All streamlets belong under the src/main/scala/sensordata directory, where sensordata is the package name. To develop the streamlets, copy the provided code to the appropriate source file name. The complete code is available in the sensor-data-scala example.

Ingress streamlet

Let’s start with the ingress, which we implement in a class named SensorDataHttpIngress. The ingress has an outlet through which ingested data is passed downstream through the pipeline. In any streamlet class, the StreamletLogic abstracts the behavior. In this specific example, we use the default behavior that HttpServerLogic offers out of the box.
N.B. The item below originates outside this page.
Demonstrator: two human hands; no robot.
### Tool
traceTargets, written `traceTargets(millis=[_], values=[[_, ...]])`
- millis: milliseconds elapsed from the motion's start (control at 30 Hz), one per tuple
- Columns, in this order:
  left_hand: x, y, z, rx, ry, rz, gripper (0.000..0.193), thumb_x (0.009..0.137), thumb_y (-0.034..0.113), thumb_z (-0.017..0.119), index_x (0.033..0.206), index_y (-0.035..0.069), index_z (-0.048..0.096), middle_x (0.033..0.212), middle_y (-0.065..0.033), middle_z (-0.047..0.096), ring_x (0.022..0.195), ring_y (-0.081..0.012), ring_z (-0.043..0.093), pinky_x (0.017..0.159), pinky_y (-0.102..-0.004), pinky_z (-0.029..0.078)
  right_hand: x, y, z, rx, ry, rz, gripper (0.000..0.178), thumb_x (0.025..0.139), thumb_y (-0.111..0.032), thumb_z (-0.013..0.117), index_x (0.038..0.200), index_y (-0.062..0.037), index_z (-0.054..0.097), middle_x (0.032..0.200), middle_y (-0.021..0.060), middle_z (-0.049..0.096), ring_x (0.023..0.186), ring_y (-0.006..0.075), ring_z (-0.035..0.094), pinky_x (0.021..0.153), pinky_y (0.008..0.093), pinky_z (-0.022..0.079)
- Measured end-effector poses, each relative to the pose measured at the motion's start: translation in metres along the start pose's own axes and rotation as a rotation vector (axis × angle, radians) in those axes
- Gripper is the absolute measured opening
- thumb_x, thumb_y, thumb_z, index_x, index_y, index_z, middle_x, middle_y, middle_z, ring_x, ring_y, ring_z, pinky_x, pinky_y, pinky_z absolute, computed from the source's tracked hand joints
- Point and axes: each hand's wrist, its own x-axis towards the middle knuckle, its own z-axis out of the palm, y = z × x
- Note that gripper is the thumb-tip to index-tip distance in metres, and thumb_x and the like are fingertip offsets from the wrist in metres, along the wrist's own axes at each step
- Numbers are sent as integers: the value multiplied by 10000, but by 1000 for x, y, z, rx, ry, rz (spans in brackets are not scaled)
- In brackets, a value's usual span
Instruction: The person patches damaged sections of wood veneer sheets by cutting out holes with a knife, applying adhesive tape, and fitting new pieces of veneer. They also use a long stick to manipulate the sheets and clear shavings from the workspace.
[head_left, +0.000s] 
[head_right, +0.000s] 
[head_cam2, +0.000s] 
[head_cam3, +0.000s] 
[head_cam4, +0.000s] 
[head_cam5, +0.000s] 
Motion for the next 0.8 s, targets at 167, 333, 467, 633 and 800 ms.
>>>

In SensorDataHttpIngress.scala, include the following code:

package sensordata

import akka.http.scaladsl.marshallers.sprayjson.SprayJsonSupport._
import cloudflow.akkastream._
import cloudflow.akkastream.util.scaladsl._

import cloudflow.streamlets._
import cloudflow.streamlets.avro._
import SensorDataJsonSupport._

class SensorDataHttpIngress extends AkkaServerStreamlet {
  val out: CodecOutlet[SensorData]               = AvroOutlet[SensorData]("out").withPartitioner(RoundRobinPartitioner)
  override def shape(): StreamletShape           = StreamletShape.withOutlets(out)
  override def createLogic(): AkkaStreamletLogic = HttpServerLogic.default(this, out)
}

Convert sensor to metric streamlet

We will have the ingress pass data to another streamlet, SensorDataToMetrics. This streamlet has an inlet and an outlet and processes data that it receives using the business logic. In this example we convert objects of type SensorData to domain Metric objects - note that the inlets and outlets are typed accordingly.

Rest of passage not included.